A joint team comprising the government, business and labour will also be established to conduct a study on the reform of the migrant labour system with a view to “reducing its negative consequences”.
Seth Ramagaga, chief director of local government and human settlements in the North West said eight informal settlements in Rustenburg were among those prioritised. These included Nkaneng, near Lonmin’s Marikana mine, and Freedom Park, close to Impala Platinum’s Rustenburg mine.
“We are focusing on humanitarian relief and ... have distributed food parcels and vouchers. Then, the key areas of focus will be refuse removal, road improvement, public lighting at night, and water and sanitation,” said Mr Ramagaga.
The informal settlements on the platinum belt, which sprang up in an unplanned fashion to accommodate miners, are among the bleakest in the country. Many have no sanitation facilities, intermittent water, no lighting and self-made roads.
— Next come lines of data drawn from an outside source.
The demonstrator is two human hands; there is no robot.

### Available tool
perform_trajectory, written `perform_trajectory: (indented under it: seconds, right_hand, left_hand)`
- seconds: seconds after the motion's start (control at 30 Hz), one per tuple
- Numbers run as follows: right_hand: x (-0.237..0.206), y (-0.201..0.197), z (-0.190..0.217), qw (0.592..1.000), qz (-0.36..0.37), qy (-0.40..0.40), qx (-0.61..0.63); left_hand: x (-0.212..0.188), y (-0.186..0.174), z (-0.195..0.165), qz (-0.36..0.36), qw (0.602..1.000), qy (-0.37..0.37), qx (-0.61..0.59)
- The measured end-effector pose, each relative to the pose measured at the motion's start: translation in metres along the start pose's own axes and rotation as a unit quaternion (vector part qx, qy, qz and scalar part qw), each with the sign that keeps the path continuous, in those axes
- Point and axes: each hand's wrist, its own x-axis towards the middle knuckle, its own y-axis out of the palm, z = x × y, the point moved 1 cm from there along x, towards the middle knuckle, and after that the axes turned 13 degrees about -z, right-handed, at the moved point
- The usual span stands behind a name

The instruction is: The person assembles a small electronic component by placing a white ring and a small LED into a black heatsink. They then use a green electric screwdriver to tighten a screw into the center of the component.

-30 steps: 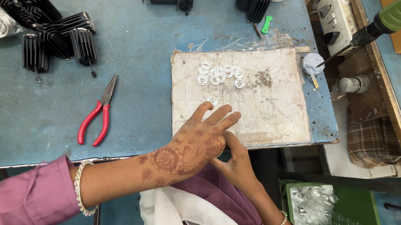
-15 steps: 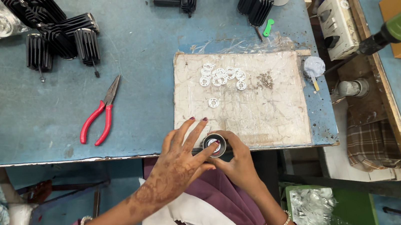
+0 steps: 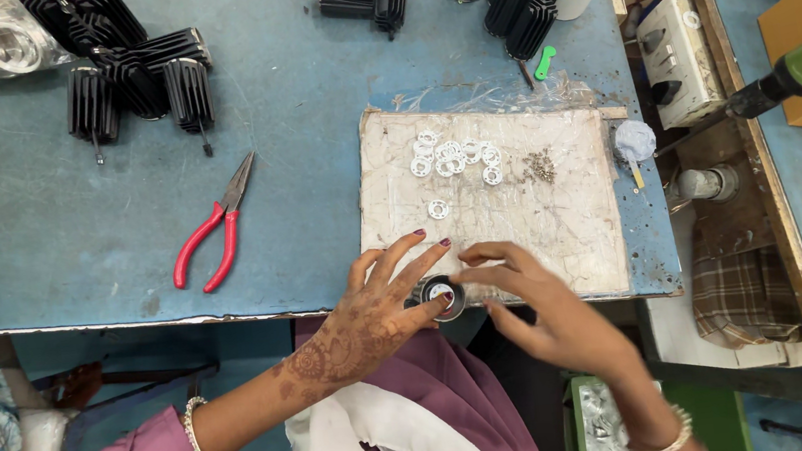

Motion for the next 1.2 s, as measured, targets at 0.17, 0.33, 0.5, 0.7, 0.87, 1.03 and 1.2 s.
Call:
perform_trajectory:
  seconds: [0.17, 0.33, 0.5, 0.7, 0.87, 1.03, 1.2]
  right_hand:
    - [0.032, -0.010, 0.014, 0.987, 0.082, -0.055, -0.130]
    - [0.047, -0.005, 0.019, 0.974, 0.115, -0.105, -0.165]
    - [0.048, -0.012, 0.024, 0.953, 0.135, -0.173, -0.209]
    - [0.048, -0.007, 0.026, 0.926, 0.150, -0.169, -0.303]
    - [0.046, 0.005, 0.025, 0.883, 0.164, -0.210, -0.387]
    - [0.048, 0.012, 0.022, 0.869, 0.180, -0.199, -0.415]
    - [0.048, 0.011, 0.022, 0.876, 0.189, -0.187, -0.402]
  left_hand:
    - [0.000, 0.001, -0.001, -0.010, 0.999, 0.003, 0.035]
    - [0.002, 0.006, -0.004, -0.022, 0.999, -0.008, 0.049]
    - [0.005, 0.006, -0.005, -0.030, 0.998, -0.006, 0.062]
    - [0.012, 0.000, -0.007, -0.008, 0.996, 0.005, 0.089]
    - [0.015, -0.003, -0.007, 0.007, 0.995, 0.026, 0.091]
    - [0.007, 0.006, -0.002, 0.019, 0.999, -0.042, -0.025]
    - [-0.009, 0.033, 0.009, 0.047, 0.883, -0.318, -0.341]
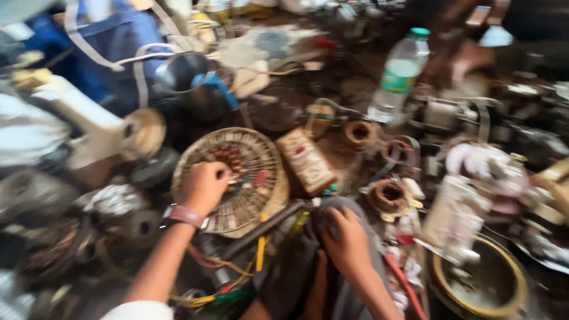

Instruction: The person sits on the floor of a cluttered electromechanical repair workshop and works on a ceiling fan motor stator, routing and pressing insulated wires into the coil slots by hand. They then use pliers to cut and prepare wire leads and connect the wires on the stator.

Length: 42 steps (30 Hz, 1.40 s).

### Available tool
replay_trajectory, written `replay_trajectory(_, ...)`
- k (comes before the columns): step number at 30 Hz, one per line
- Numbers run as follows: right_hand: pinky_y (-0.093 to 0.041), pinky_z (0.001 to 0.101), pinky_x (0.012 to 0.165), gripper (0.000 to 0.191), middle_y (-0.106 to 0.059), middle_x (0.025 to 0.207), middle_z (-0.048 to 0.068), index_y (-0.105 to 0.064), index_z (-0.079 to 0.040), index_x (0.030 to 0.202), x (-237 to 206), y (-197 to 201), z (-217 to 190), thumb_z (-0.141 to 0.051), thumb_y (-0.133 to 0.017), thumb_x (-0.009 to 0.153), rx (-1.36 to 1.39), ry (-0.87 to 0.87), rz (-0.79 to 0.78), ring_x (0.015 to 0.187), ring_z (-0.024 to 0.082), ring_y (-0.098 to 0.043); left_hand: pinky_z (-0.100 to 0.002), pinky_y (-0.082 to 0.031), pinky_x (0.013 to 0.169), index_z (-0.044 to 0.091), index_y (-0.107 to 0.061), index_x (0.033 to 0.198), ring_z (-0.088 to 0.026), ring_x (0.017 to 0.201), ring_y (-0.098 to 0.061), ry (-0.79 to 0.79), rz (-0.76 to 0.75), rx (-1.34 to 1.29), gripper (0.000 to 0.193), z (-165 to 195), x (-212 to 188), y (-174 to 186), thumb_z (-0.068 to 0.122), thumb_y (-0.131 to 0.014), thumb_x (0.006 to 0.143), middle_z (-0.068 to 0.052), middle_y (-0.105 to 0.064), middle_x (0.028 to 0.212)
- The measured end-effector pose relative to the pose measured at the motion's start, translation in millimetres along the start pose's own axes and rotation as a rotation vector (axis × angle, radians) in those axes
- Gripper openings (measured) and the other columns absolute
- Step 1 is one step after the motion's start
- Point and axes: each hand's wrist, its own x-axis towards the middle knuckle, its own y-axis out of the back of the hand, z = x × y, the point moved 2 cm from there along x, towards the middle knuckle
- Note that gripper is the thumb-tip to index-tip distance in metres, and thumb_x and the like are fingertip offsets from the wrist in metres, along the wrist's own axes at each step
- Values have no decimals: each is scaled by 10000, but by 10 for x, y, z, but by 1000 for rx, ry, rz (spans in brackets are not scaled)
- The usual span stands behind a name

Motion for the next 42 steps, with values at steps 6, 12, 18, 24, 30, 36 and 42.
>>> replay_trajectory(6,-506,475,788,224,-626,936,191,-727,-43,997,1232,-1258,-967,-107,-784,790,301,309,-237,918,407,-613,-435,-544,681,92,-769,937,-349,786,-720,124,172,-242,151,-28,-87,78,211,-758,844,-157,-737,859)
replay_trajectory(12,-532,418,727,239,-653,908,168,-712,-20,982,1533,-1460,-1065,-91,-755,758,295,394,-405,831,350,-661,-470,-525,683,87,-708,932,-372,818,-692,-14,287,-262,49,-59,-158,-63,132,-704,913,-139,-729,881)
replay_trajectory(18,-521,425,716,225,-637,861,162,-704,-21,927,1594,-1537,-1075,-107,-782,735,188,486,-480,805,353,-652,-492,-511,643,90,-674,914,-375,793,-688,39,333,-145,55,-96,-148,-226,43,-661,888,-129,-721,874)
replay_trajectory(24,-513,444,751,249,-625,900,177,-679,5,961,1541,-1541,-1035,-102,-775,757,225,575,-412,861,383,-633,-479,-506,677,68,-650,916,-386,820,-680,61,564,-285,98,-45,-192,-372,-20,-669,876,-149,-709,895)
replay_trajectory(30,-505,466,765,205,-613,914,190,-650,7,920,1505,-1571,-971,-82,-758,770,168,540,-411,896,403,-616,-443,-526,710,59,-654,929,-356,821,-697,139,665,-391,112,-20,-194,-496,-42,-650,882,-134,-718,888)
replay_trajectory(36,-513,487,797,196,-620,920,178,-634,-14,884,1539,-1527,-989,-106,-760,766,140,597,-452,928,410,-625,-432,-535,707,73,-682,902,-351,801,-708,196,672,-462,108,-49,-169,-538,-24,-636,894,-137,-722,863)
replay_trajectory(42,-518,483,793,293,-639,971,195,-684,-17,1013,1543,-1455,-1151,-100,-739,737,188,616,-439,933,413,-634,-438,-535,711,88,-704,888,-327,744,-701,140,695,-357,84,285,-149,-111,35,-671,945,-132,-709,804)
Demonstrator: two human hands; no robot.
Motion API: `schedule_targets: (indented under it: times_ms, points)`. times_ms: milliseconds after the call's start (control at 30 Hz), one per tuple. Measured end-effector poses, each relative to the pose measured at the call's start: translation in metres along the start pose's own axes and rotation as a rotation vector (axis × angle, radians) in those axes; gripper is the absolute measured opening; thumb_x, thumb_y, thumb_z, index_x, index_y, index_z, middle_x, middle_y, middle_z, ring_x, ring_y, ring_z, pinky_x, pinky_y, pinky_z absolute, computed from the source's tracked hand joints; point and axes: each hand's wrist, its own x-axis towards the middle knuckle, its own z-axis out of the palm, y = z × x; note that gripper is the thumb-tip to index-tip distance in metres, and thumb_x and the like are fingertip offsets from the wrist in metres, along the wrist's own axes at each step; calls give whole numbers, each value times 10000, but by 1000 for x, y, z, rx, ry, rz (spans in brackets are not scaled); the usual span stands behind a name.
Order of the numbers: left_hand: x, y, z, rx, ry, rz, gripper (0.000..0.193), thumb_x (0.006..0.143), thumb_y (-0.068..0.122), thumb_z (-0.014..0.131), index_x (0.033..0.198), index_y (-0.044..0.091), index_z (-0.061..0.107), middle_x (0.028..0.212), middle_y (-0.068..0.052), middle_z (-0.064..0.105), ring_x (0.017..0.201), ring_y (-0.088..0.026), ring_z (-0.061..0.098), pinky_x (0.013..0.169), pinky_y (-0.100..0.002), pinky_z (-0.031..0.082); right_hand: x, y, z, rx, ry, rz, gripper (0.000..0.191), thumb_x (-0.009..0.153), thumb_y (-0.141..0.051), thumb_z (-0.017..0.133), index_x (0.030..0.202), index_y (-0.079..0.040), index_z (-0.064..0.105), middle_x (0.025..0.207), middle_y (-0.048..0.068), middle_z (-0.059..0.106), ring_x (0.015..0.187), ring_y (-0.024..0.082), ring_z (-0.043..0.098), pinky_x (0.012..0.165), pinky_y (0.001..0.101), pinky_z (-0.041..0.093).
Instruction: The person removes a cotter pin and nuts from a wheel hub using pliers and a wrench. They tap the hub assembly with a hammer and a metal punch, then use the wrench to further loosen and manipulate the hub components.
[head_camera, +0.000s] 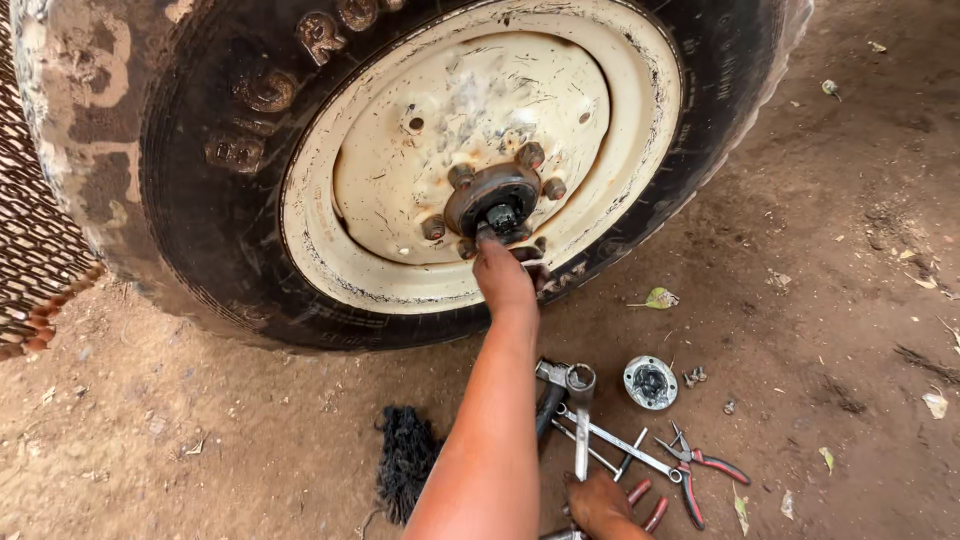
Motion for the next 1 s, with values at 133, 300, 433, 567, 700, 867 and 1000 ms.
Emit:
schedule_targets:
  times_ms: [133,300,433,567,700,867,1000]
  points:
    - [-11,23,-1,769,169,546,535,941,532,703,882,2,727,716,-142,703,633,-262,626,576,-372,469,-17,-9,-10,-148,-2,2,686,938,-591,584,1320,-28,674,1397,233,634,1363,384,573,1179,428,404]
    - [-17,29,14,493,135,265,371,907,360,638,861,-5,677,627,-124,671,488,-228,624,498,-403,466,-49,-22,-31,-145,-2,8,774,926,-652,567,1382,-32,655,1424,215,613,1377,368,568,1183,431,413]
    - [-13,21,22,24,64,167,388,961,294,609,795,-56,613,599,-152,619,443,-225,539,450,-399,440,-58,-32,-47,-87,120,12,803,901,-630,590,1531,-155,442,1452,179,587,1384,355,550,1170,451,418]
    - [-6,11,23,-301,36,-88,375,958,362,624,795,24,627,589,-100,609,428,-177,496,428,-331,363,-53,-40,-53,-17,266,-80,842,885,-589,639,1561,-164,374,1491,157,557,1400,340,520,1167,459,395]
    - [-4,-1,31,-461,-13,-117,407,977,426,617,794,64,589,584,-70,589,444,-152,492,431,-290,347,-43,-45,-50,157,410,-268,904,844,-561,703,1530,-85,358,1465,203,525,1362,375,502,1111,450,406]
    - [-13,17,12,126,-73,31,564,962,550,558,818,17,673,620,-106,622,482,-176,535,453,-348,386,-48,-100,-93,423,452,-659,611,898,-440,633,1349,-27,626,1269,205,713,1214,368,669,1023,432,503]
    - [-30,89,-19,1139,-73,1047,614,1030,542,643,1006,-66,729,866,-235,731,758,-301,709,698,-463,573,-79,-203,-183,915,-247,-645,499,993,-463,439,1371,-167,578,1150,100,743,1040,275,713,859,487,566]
The intervention in informal settlements would cost an estimated R450m, said Mr Ramagaga. Some of the work which was budgeted for by local municipalities, would begin at the start of the new financial year, next month. Funding for the rest of the work was still being discussed between the three spheres of government, he said.
While the swift action by the “crack team” now being taken looks impressive — Mr Radebe’s committee was announced in the state of the nation address two weeks ago — much of this work has been on the Presidency’s to-do list for more than 18 months. In October 2012, at a much-publicised high-level meeting between the government, business and labour, a “special presidential package” to address distressed living conditions was promised. The pact included a commitment to both longterm and immediate interventions, the latter to be carried out by a “crack team”.
Mr Phillips said the perception that nothing had been done over the past 18 months was incorrect. “The special presidential package had focused on the co-ordination of different government departments which had resulted in improved coordination of services in these areas, such as the provision of bulk water, resolution of land claims, upgrading of informal settlements and the provision of new low-cost housing.”
There was also continuing work between the government and mining firms in housing development, with 11 low-cost projects planned or under way in the Bojanala platinum complex. These would provide more than 10,000 units in the Rustenburg, Madibeng and Moses Kotane local municipalities, he said.